Minus forty is not a typo.

Minnesota regularly records wind chill values colder than Antarctica. Spring floods turn the Red River valley into an inland sea. Tornadoes cross the southern prairies. And the Boundary Waters burn. The state that freezes hardest also floods, burns, and blows.

Enter your Minnesota ZIP for live alerts, forecasts, and county-specific data.

Know your region

What you prepare for depends on where in Minnesota you live.

Northern Minnesota

Duluth, Bemidji, International Falls, the Iron Range, the Boundary Waters. International Falls competes with Fairbanks for coldest city in the U.S. The 2021 Greenwood Fire burned 26,000 acres in the BWCA. Canadian wildfire smoke blankets the region every summer now.

Primary hazards: extreme cold, wildfire, winter storms, smoke

Red River valley

Moorhead, Crookston, East Grand Forks. The Red River flows north, creating ice jams that cause catastrophic spring flooding. The 1997 Grand Forks flood forced the evacuation of the entire city across the border.
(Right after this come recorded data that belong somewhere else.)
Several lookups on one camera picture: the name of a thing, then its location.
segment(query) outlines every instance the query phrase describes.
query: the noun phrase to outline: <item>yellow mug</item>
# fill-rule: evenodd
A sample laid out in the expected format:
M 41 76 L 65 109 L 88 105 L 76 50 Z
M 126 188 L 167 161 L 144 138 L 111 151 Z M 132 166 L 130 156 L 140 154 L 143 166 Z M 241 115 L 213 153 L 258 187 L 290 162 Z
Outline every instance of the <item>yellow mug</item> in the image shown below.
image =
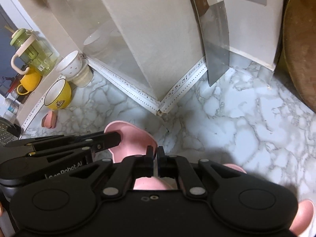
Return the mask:
M 30 67 L 30 70 L 24 75 L 24 77 L 22 77 L 22 79 L 20 80 L 21 84 L 18 85 L 18 87 L 16 88 L 16 92 L 19 95 L 26 95 L 31 91 L 34 91 L 35 88 L 38 86 L 38 84 L 40 83 L 40 79 L 41 79 L 41 75 L 39 73 L 37 73 L 35 71 L 35 69 Z M 20 93 L 19 92 L 19 87 L 23 86 L 27 92 L 25 93 Z

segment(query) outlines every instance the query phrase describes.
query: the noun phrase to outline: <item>bottle lid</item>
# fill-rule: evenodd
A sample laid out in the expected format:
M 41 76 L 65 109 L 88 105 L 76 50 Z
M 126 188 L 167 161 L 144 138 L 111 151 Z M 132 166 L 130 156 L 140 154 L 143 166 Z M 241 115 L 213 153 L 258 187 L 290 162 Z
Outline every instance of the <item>bottle lid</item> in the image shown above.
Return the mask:
M 12 40 L 10 42 L 10 45 L 12 46 L 24 32 L 26 32 L 25 28 L 20 28 L 17 31 L 15 31 L 13 35 L 11 36 Z

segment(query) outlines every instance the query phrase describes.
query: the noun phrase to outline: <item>white cup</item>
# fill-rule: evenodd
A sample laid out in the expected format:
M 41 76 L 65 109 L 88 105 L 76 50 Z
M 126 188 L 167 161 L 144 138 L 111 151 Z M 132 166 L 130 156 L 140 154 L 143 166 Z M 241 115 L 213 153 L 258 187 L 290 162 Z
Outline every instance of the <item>white cup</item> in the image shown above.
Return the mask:
M 65 77 L 73 77 L 82 68 L 82 59 L 78 51 L 69 53 L 58 65 L 56 70 Z

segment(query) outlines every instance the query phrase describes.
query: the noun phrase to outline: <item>marble countertop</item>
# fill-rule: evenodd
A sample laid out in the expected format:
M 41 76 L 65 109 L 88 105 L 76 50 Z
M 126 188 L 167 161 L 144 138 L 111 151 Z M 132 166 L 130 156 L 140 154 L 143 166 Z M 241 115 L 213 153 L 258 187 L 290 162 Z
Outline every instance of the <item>marble countertop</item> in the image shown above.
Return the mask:
M 71 104 L 58 111 L 53 130 L 40 126 L 42 107 L 23 138 L 101 131 L 124 120 L 148 131 L 166 153 L 197 162 L 234 163 L 249 174 L 286 186 L 298 200 L 316 203 L 316 116 L 282 81 L 270 85 L 252 74 L 229 69 L 212 87 L 206 74 L 176 107 L 155 116 L 94 72 L 92 82 L 74 90 Z M 98 153 L 101 159 L 107 154 Z M 302 236 L 314 236 L 316 223 Z

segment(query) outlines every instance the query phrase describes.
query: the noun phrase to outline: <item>pink object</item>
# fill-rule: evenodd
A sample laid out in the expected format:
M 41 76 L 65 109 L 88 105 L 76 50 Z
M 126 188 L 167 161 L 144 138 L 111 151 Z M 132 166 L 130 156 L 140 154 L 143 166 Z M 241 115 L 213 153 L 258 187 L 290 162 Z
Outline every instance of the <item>pink object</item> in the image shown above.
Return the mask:
M 229 167 L 231 169 L 235 169 L 235 170 L 237 170 L 239 172 L 243 172 L 243 173 L 247 174 L 247 172 L 242 167 L 237 166 L 235 164 L 224 164 L 224 166 Z
M 45 116 L 44 126 L 50 129 L 56 127 L 56 114 L 53 111 L 49 111 Z
M 302 200 L 298 204 L 298 210 L 290 227 L 290 231 L 296 236 L 301 235 L 311 224 L 314 213 L 314 203 L 309 199 Z
M 47 114 L 45 115 L 45 117 L 42 118 L 42 127 L 45 127 L 44 123 L 45 123 L 46 117 L 47 117 Z
M 125 157 L 133 155 L 146 155 L 147 146 L 157 148 L 157 142 L 146 131 L 125 121 L 113 121 L 105 127 L 104 133 L 116 131 L 121 135 L 118 146 L 110 148 L 113 162 L 120 163 Z M 136 179 L 134 190 L 170 190 L 172 187 L 156 178 L 141 177 Z
Fargo-Moorhead fights flooding nearly every spring.

Primary hazards: spring flooding, blizzards, extreme cold, tornadoes

Twin Cities and southern Minnesota

Minneapolis, Saint Paul, Rochester, Mankato. The 2011 North Minneapolis tornado damaged 3,700 structures. The 1991 Halloween blizzard dropped 28 inches. Southern Minnesota's flat terrain produces tornadoes from June through August.

Primary hazards: tornadoes, severe storms, flooding, blizzards, extreme cold

Your hazard profile

5 hazards that apply to Minnesota.

Each links to a full guide with during-event protocol, recovery steps, and resources specific to MN.

Minnesota resources

The agencies and programs that cover your state.

The polar vortex years

Minnesota knows what cold can do.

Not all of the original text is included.